- Las Vegas hosted the 2022 National Football League (NFL) Draft, with Round 1 taking place on Thursday night.
- Betting on the first round of the NFL Draft closed 24 hours before the first pick was made due to Nevada Gaming Commission regulations.
- In other states such as Iowa and Colorado, draft betting was available right up until the start of the first round.
The NFL Draft is underway in Las Vegas with the first round in the books. So far, it appears to be a success with plenty of fans in town. It all appears to be good natured excitement unlike the Las Vegas NBA All Star Game debacle a number of years ago where spectators of the event were more interested in committing crimes than expressing their fandom. There’s even draft betting on the board in Nevada–at least since 2017–so it must have been exciting for fans to place their bets then sit down and enjoy the fun.
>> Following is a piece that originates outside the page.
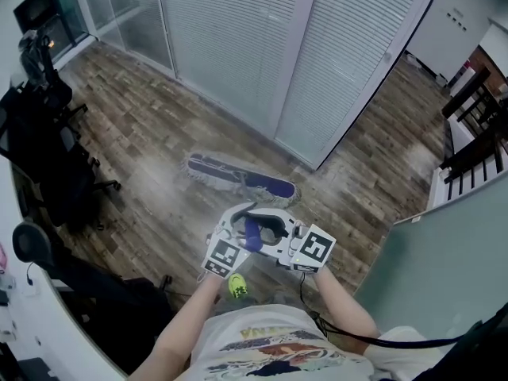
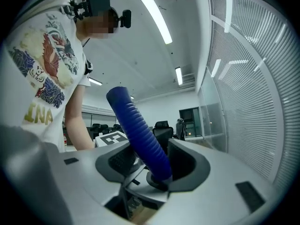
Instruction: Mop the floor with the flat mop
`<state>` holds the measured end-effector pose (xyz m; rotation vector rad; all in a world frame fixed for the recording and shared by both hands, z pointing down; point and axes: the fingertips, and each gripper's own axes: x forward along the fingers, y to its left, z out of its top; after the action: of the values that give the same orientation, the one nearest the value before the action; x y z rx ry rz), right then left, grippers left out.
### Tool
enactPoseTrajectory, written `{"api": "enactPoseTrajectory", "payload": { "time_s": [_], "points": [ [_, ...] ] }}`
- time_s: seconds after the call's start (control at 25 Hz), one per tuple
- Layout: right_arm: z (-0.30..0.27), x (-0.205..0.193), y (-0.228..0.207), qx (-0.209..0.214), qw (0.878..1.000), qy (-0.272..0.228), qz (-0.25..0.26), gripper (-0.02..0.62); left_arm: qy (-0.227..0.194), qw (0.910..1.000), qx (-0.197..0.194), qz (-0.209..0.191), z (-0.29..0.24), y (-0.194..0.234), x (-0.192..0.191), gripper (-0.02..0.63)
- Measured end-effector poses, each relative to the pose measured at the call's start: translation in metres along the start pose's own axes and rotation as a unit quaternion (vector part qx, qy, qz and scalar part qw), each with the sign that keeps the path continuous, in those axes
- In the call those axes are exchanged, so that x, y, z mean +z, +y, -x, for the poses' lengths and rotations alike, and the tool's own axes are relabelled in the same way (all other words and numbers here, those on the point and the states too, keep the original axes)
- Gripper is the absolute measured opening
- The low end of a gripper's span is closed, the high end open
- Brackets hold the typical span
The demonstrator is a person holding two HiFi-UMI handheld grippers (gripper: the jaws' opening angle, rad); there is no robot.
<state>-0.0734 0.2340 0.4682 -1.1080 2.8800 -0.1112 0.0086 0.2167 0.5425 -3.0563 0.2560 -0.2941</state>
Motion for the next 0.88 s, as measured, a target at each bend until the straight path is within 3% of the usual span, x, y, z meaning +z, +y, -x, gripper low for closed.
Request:
{"api": "enactPoseTrajectory", "payload": {
  "time_s": [0.48,0.88],
  "points": [
    [-0.025,0.011,-0.094,-0.010,1.000,-0.013,0.000,0.204,-0.007,1.0000,-0.001,-0.001,-0.056,0.078,0.008,0.114],
    [-0.040,0.018,-0.220,0.009,1.000,-0.012,0.000,0.204,0.017,0.9998,0.011,-0.002,-0.146,0.171,0.012,0.114]
  ]
}}
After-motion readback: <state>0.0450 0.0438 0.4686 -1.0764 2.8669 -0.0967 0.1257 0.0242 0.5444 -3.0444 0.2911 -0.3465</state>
Actually, it wasn’t. Nevada Gaming Commission regulations are required to close draft betting at 5 PM Wednesday. You know, the day *before* the draft. Meanwhile, in states like Colorado and Iowa draft betting continued right up until the event began. Not that local bookmakers really mind–they get killed by the ‘sharps’ on the draft every year. In fact, BetMGM in Las Vegas closed draft betting 24 hours earlier than required.
For years, the rule was that for an event to appear on the board at Nevada sportsbooks it must be determined on the field of play. That meant that you could bet the NBA All Star Game, but couldn’t bet on the MVP of the game. You could bet NFL futures for the next year just as soon as the previous year’s Super Bowl ended but you couldn’t bet on the NFL Draft. Season win totals were OK, awards like rookie of the year were off limits.
As sportsbooks around the world zoomed past Nevada in terms of influence, the state reactively decided to allow NFL Draft betting in 2017. A few years earlier, they had implemented a complex process of approval for non-sporting events–which comprises anything other than an event with an outcome determined on the field of play–though it is so arduous and convoluted few events even bother to be put up for approval. The World Series of Poker is one of the few events that has been permitted under this provision. The Nevada regulations for ‘Race Books and Sports Pools’ are a trim 17 pages, but the regulations for approving a non-sporting event (22.1201 Other Events) weighs in at more than a full page. Check out this blather:
The regulation goes on for about a third of page 11 with verbiage that is just as inscrutable. Not exactly something that encourages innovation, now is it?
For the first time in Nevada, bettors will be able to wager on the NFL Draft, scheduled for April 27 to 29.
The Nevada Gaming Control Board granted approval Thursday for the state’s sports books to offer prop bets on the draft, according to board chairman A.G. Burnett.
Bettors won’t be able to wager on which player will be the No. 1 overall pick. But they’ll be able to wager on the total number of quarterbacks drafted in the first round, whether there will be more offensive players than defensive players drafted in the first round, and the over/under of the draft position for the first kicker taken, to name a few.
Other approved props include the total number of players drafted from a particular college or conference for the first round and for the entire draft.
There also will be matchup props on which college and/or conference will have more players drafted in the first round and in the entire draft, as well as other props.
This explains why you couldn’t bet on Travon Walker to be the top pick in the draft, but you *could* bet on his draft position being ‘Under 1.5’.
There wasn’t much explanation given for the ‘all bets must close 24 hours before the draft’ stipulation at the time. Since sportsbooks in Nevada get killed every year booking the draft, there’s not been much complaint from the bookmaking community. Even with the NFL actually holding the draft in Las Vegas there wasn’t any serious discussion about changing this rule. Never mind the fact that tens of thousands of visitors are in town for the draft, which has been called by some ‘the biggest event in Vegas history’. My thinking–if Nevada is going to take action on the NFL Draft do it right. And above all else, let bettors get down right up until the draft starts. If other states do it, a state that purports to be the ‘gold standard’ in gaming should do it.
We’ll talk about how the sharps bury the sportsbooks on draft day in a subsequent article.